Causal Patching Guide¶
Overview¶
Causal patching (also called activation patching or interchange intervention) is the most widely used technique in mechanistic interpretability. It answers: which model components are causally responsible for a specific behavior?
The idea: run the model on a clean input and a corrupted input. Then re-run the corrupted input, but patch in the clean activation at a specific component. If the model recovers the clean behavior, that component was causally important.
Quick Start¶
from mlxterp import InterpretableModel
from mlxterp.causal import activation_patching
model = InterpretableModel("mlx-community/Llama-3.2-1B-Instruct-4bit")
# Which layers' MLPs are important for factual recall?
result = activation_patching(
model,
clean="The Eiffel Tower is in Paris",
corrupted="The Colosseum is in Paris",
component="mlp",
metric="l2",
)
result.plot() # Bar chart of per-layer effects
print(result.top_components(k=5))
Components You Can Patch¶
| Component | Description | Result Shape |
|---|---|---|
"resid_post" |
Full layer output (residual stream) | (n_layers,) |
"attn" |
Attention module output | (n_layers,) |
"mlp" |
MLP/feed-forward output | (n_layers,) |
"attn_head" |
Individual attention heads | (n_layers, n_heads) |
Choosing a Metric¶
| Metric | Best For | Notes |
|---|---|---|
"l2" |
General purpose | Normalized recovery, 0-1 scale |
"logit_diff" |
IOI, factual recall | Requires correct_token and incorrect_token |
"kl" |
Distribution comparison | Negative KL (higher = better) |
"cosine" |
Direction-sensitive tasks | Good for large vocabularies |
"ce_diff" |
Loss-based evaluation | Positive = patching reduced loss |
Complete Example: Factual Recall¶
from mlxterp import InterpretableModel
from mlxterp.causal import activation_patching
from mlxterp.metrics import logit_diff
model = InterpretableModel("mlx-community/Llama-3.2-1B-Instruct-4bit")
clean = "The Eiffel Tower is in"
corrupted = "The Colosseum is in"
# Step 1: Find important layers (MLP)
mlp_result = activation_patching(
model, clean, corrupted,
component="mlp",
metric="l2",
)
# Step 2: Find important layers (attention)
attn_result = activation_patching(
model, clean, corrupted,
component="attn",
metric="l2",
)
# Step 3: For the most important layer, find which heads matter
top_layer = mlp_result.top_components(k=1)[0][0]
print(f"Most important MLP layer: {top_layer}")
head_result = activation_patching(
model, clean, corrupted,
component="attn_head",
metric="l2",
layers=[top_layer - 1, top_layer, top_layer + 1],
)
head_result.plot() # Heatmap: layer x head
Position-Level Patching¶
Identify which token positions carry the critical information:
result = activation_patching(
model, clean, corrupted,
component="mlp",
positions=[3, 4, 5], # Only patch these positions
)
Using CausalTrace for Multi-Patch Experiments¶
When you want to patch multiple components simultaneously:
with model.causal_trace(clean, corrupted) as ct:
# Patch MLP at layers 5-7 and attention at layer 9
ct.patch("layers.5.mlp")
ct.patch("layers.6.mlp")
ct.patch("layers.7.mlp")
ct.patch("layers.9.self_attn")
# All patches applied at once
effect = ct.metric("l2")
print(f"Combined effect: {effect:.4f}")
Using logit_diff Metric¶
For tasks with a clear correct/incorrect answer:
correct_token = model.tokenizer.encode(" Paris")[-1]
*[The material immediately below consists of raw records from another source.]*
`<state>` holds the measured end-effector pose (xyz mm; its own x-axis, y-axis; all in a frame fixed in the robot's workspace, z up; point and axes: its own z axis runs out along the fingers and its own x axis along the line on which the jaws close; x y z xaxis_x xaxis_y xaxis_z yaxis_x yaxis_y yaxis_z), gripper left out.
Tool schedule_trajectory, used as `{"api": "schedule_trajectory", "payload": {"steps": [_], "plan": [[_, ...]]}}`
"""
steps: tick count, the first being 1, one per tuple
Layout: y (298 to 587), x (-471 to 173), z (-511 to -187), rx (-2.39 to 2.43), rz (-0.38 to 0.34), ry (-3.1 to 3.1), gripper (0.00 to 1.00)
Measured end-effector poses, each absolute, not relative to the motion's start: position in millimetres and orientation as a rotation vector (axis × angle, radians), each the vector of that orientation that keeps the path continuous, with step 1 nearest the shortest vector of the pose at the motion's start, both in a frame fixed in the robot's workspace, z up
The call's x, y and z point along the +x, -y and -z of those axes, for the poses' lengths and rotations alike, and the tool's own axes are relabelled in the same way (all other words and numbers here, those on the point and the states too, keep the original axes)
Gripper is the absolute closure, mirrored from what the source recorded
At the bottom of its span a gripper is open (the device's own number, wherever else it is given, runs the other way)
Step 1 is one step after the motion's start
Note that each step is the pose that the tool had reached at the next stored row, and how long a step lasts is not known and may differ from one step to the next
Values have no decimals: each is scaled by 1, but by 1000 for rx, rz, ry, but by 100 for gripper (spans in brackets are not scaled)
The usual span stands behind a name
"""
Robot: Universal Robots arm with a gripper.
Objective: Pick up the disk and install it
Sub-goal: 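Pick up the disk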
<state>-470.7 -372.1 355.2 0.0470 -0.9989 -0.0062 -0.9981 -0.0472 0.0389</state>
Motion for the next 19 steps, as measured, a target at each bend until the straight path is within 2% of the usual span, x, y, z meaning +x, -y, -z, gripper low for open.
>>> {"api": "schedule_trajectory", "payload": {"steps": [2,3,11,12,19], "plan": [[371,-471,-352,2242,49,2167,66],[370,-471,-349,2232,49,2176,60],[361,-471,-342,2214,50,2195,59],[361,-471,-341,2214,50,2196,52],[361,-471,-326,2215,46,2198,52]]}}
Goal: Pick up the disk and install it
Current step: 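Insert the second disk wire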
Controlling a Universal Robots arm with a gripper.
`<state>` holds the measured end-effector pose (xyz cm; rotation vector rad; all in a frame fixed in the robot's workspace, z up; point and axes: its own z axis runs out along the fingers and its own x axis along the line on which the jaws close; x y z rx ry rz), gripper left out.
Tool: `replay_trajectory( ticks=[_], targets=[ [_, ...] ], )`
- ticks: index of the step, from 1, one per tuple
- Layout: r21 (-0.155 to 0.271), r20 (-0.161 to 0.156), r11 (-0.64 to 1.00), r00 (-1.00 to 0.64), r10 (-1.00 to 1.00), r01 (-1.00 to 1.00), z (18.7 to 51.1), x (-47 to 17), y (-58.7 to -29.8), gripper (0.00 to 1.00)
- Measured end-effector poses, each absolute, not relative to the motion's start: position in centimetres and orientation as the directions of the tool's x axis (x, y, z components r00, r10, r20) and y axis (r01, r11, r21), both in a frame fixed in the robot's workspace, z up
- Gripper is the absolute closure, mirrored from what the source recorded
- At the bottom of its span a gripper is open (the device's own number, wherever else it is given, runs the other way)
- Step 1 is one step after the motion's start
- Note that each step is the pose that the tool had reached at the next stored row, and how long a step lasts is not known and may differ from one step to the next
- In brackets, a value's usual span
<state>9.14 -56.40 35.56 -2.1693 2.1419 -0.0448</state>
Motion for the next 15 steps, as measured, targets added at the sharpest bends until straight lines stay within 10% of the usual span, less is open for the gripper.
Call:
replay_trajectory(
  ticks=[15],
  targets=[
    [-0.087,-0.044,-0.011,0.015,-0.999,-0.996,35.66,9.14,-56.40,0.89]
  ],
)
incorrect_token = model.tokenizer.encode(" Rome")[-1]
result = activation_patching(
model, clean, corrupted,
component="mlp",
metric="logit_diff",
metric_kwargs={
"correct_token": correct_token,
"incorrect_token": incorrect_token,
},
)
Working with Results¶
Every patching function returns a PatchingResult:
# Summary
print(result.summary())
# Top components
for layer, effect in result.top_components(k=5):
print(f" Layer {layer}: {effect:.4f}")
# JSON export (for programmatic use)
json_data = result.to_json()
# Markdown report
print(result.to_markdown())
# Raw effect matrix
print(result.effect_matrix) # mx.array
print(result.effect_matrix.tolist()) # Python list
Interpreting Results¶
- High positive effect: This component is important. Patching the clean activation into the corrupted run recovered the clean behavior.
- Near-zero effect: This component doesn't contribute to the difference between clean and corrupted.
- Negative effect: Patching this component made things worse (rare, but indicates interference).
Rule of Thumb
Start with component="mlp" and component="attn" at all layers to get a broad picture. Then zoom into specific layers with component="attn_head" for head-level analysis.